■ **TASK PROMPT**
Print every line below without adding or leaving out a single word.
──────
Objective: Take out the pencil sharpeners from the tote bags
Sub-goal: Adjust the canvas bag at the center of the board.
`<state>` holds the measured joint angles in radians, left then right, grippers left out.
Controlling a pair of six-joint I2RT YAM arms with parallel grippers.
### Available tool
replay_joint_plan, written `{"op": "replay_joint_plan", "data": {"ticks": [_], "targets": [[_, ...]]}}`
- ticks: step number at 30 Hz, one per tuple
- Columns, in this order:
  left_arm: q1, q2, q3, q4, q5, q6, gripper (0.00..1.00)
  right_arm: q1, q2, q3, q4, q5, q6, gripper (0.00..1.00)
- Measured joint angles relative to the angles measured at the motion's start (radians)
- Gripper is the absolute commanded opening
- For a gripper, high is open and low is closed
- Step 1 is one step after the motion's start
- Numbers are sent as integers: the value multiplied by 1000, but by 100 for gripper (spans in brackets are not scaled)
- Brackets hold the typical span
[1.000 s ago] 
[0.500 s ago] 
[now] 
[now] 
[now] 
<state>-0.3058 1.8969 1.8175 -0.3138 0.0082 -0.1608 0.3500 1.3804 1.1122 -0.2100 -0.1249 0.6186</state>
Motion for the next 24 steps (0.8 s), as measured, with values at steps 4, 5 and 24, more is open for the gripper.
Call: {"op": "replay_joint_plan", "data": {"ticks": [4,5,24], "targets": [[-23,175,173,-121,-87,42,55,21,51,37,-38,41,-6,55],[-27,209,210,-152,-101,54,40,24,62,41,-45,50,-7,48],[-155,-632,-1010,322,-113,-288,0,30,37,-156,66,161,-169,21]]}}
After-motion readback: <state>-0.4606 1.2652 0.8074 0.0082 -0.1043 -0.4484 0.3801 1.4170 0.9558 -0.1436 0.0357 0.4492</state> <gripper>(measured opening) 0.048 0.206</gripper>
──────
■ **FINAL ANSWER**
Objective: Take out the pencil sharpeners from the tote bags
Sub-goal: Adjust the canvas bag at the center of the board.
`<state>` holds the measured joint angles in radians, left then right, grippers left out.
Controlling a pair of six-joint I2RT YAM arms with parallel grippers.
### Available tool
replay_joint_plan, written `{"op": "replay_joint_plan", "data": {"ticks": [_], "targets": [[_, ...]]}}`
- ticks: step number at 30 Hz, one per tuple
- Columns, in this order:
  left_arm: q1, q2, q3, q4, q5, q6, gripper (0.00..1.00)
  right_arm: q1, q2, q3, q4, q5, q6, gripper (0.00..1.00)
- Measured joint angles relative to the angles measured at the motion's start (radians)
- Gripper is the absolute commanded opening
- For a gripper, high is open and low is closed
- Step 1 is one step after the motion's start
- Numbers are sent as integers: the value multiplied by 1000, but by 100 for gripper (spans in brackets are not scaled)
- Brackets hold the typical span
[1.000 s ago] 
[0.500 s ago] 
[now] 
[now] 
[now] 
<state>-0.3058 1.8969 1.8175 -0.3138 0.0082 -0.1608 0.3500 1.3804 1.1122 -0.2100 -0.1249 0.6186</state>
Motion for the next 24 steps (0.8 s), as measured, with values at steps 4, 5 and 24, more is open for the gripper.
Call: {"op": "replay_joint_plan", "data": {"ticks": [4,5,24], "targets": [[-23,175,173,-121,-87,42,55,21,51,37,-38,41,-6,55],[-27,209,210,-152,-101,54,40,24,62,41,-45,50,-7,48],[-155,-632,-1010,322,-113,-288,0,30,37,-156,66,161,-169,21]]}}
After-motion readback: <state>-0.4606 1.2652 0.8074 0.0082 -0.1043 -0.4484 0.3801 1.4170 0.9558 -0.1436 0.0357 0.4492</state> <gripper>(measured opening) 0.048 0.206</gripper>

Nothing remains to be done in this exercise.